Faltó serenidad y cabeza fría, sobre todo en dos acciones determinantes, una apenas iniciándose el juego cuando se fugó Joel Campbell y en lugar de rematar al vertical, pudo dársela en corto a Bryan Ruiz para que la empujara a la red.
Jugada similar en el minuto 77, solo que el fugado fue Kenny Cunningham y quien se quedó esperando el balón para arrimarlo a los cordeles fue el propio Joel. El Maza Rodríguez cerró el ingreso del veloz relevo nacional.
Digamos que se perdieron dos ocasiones de gol clarísimas y por ahí se fugó la segunda edición del Aztecazo, pero dejando de lado lo histórico del suceso que finalmente no se produjo, aplaudir un primer tiempo memorable de la Tricolor en el coloso de Santa Úrsula, donde le pasó por encima al anfitrión con una lección táctica del enorme estratega que dirige a Costa Rica, don Jorge Luis Pinto, así con don, que se lo merece.
Este partido se debió ganar y por esas cosas tan absurdas que se han presentado en diferentes ocasiones entre los mismos rivales y escenario, también se pudo perder, con un gol mexicano encontrado por ahí en la ruta de sus desaciertos. Un tiro de esquina; un tiro libre y lo conecta Moreno, o Rodríguez o Hernández y ¡pum! ganó México un juego sin ningún merecimiento.
Esta vez no se dio y si bien es cierto Costa Rica no pudo ofrecer en la segunda parte la brillantez de su juego mostrado en la inicial, tampoco se dobló, ni sucumbió a la presión desesperada de los locales, empujada por los silbidos de la masa disconforme en las gradas.
Partido de hexagonal mundialista.
Partido cerrado y sufrido.
Otro partido al estilo Pinto donde se sacó el resultado.
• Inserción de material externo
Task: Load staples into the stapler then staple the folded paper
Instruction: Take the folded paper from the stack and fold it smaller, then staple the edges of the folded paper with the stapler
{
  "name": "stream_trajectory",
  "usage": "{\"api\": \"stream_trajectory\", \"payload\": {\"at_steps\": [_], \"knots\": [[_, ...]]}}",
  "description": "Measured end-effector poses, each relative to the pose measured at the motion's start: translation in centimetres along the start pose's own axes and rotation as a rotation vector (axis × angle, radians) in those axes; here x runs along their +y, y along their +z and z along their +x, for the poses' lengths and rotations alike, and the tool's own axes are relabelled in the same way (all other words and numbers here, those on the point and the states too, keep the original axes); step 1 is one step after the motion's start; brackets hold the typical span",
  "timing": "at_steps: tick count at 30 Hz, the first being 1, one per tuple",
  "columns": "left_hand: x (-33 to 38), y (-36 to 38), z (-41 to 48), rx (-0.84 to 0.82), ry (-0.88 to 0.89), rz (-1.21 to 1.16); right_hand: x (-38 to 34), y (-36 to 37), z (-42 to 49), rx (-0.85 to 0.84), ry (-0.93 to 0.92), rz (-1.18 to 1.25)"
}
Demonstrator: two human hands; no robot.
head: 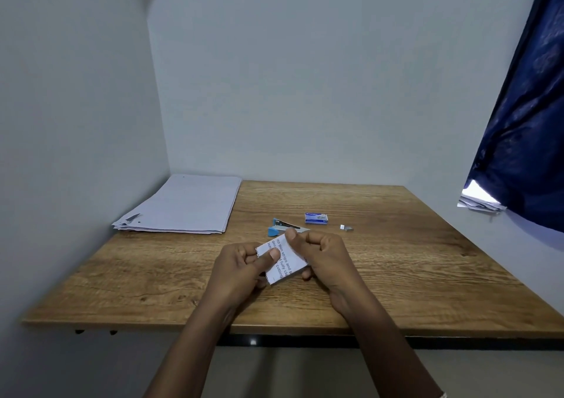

Solo que por lo visto ayer, debió ganar Costa Rica; jugó mejor Costa Rica y este fue el monumental ingrediente que se debió agregar a la gesta futbolera escenificada en México.
Si el coloso tembló, cimbró y gimió con los gritos desaforados y desgarradores de los miles de aztecas que lo poblaron, que pedían el ¡fuera Chepo!, ¡fuera Chepo! y ¡fuera Chepo!, por algo será.
Fue que algo pasó.
Y lo que pasó fue la Selección Nacional que se jugó un gran partido, de nuevo elaborado, preparado, trabajado en ese laboratorio que se llama Jorge Luis Pinto, al que lamentablemente, todavía no vemos salir en hombros, abrazado o felicitado por sus discípulos.
Se mantiene la distancia y el respeto.